■ **YOUR INSTRUCTIONS**: Copy the entries exactly, through the "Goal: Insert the" line.

■ **RECORDS**:
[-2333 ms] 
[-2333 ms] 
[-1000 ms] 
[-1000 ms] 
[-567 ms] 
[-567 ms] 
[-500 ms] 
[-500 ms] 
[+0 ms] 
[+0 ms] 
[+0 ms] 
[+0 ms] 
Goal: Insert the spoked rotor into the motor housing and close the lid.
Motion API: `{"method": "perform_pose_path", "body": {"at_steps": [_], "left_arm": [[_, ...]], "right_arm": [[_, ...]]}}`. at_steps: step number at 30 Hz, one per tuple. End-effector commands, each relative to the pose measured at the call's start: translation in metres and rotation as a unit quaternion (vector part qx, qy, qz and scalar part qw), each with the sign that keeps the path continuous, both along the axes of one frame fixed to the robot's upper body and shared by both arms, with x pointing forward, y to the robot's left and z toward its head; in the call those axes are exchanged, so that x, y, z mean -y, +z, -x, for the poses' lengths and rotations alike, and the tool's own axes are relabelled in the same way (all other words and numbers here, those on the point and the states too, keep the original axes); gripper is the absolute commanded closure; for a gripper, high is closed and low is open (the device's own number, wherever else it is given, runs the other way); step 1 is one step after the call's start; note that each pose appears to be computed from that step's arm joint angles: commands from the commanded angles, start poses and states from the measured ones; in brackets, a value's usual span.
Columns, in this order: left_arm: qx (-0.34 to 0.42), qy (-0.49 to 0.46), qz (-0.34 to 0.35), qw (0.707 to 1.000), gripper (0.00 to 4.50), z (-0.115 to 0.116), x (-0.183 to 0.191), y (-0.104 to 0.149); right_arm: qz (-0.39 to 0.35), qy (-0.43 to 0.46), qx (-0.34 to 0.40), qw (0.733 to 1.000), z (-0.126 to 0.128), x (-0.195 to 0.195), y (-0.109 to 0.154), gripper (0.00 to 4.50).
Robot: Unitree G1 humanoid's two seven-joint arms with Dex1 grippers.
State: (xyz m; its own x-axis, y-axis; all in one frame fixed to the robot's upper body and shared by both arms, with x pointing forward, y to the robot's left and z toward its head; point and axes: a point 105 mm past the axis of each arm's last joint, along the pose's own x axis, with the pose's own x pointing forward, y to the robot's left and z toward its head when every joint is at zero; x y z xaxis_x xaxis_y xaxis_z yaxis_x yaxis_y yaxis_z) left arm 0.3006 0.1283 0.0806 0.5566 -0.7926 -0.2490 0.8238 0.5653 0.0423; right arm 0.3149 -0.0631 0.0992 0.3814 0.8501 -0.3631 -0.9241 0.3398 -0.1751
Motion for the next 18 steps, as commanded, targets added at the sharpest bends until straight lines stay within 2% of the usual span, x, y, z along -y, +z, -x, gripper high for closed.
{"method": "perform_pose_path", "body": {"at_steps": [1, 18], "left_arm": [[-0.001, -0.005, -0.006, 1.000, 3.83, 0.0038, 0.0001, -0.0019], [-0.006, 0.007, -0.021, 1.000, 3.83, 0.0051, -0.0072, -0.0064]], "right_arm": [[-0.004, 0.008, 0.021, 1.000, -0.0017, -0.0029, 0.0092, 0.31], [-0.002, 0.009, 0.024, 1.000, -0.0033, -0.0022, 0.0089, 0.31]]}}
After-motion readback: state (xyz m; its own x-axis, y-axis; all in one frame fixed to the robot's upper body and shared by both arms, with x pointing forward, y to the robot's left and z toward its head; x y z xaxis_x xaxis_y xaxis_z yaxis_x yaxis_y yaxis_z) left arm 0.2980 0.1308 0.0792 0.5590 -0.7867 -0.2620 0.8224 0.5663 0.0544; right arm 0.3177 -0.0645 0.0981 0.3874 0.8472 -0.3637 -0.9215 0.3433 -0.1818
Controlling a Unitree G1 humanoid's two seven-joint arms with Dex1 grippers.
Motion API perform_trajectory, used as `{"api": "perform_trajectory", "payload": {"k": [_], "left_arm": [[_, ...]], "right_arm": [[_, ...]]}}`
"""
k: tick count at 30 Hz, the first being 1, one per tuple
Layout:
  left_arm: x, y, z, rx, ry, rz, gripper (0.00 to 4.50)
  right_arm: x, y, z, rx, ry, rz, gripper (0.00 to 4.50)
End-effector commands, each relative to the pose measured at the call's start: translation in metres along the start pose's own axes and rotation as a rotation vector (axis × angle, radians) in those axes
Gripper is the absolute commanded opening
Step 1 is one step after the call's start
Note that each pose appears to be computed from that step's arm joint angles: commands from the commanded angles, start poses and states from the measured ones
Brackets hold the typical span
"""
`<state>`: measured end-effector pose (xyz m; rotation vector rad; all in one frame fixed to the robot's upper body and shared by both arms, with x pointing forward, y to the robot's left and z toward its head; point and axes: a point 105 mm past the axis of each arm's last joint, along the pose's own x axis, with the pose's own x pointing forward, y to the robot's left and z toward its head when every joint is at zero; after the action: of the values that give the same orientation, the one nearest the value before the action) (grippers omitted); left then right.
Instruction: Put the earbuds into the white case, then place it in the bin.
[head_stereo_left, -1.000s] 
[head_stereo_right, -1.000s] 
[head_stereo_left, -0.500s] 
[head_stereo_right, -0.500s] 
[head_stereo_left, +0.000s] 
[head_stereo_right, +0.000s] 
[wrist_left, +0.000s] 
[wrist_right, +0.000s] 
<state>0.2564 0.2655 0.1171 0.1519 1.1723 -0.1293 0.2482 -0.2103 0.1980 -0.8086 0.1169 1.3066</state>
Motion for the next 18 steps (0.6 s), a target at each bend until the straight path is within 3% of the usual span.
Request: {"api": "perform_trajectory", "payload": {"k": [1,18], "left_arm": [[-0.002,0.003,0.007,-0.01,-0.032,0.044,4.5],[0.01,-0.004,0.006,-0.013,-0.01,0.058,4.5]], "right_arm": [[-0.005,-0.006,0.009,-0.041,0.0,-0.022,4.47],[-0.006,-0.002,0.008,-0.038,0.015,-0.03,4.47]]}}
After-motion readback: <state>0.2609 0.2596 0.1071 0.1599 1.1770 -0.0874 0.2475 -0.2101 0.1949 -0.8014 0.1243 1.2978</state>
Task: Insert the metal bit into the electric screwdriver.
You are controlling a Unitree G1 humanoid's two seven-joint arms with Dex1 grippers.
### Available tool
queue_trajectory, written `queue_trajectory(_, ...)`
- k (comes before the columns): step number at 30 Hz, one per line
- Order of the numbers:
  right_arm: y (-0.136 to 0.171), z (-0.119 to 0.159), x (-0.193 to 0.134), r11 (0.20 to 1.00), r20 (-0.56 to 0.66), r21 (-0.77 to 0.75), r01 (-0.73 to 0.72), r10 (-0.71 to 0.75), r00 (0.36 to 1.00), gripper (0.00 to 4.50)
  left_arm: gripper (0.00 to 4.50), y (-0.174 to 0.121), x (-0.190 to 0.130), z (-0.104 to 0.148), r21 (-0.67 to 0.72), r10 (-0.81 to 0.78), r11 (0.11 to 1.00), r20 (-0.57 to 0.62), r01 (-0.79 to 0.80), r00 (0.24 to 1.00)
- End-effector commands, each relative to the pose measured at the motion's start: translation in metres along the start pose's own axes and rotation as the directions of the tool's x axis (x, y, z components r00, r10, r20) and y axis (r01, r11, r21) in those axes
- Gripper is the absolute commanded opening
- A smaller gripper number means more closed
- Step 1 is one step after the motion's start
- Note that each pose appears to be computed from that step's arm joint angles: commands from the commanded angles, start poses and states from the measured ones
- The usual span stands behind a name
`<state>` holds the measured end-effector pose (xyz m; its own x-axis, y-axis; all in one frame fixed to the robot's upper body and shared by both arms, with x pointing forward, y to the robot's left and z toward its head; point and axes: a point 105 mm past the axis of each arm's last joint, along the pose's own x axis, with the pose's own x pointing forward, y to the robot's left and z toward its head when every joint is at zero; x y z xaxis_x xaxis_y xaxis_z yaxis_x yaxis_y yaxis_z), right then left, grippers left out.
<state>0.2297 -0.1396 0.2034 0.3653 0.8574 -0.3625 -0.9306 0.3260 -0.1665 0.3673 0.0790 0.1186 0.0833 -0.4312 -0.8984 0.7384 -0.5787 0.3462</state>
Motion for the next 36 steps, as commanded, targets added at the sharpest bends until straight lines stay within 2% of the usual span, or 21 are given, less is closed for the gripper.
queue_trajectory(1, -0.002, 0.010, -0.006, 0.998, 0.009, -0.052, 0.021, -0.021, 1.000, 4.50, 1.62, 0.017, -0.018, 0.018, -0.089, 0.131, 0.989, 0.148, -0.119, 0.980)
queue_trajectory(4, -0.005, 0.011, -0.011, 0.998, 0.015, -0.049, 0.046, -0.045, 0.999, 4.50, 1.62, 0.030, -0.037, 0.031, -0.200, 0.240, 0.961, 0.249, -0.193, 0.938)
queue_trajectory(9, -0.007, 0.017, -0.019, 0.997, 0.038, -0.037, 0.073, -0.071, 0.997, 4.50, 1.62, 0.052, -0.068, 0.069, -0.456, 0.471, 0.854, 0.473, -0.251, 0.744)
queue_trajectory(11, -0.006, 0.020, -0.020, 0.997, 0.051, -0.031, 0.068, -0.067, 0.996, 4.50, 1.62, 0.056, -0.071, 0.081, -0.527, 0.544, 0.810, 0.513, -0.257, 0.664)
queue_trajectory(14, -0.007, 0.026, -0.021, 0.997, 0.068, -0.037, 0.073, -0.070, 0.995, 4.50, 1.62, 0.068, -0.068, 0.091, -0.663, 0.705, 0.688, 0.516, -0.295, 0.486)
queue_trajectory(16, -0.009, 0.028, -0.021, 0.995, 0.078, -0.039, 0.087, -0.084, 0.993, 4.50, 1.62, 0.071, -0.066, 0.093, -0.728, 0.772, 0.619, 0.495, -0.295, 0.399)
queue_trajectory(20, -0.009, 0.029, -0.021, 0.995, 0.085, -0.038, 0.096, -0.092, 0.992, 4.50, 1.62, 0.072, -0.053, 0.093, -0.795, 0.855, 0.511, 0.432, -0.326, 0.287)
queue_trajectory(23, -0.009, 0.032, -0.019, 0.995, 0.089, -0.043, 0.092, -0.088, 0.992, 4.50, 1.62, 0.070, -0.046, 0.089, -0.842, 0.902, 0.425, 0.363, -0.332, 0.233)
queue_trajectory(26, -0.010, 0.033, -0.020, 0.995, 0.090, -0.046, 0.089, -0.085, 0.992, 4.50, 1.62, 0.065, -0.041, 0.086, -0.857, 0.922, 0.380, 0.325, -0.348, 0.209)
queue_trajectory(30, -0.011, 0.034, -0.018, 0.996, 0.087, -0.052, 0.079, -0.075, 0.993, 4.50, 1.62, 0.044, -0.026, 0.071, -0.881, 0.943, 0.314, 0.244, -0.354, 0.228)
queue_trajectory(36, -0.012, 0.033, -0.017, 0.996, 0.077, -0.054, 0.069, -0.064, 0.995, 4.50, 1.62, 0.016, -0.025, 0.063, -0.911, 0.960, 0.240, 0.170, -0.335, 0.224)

■ **RESULT FOR THIS EXERCISE**:
[-2333 ms] 
[-2333 ms] 
[-1000 ms] 
[-1000 ms] 
[-567 ms] 
[-567 ms] 
[-500 ms] 
[-500 ms] 
[+0 ms] 
[+0 ms] 
[+0 ms] 
[+0 ms] 
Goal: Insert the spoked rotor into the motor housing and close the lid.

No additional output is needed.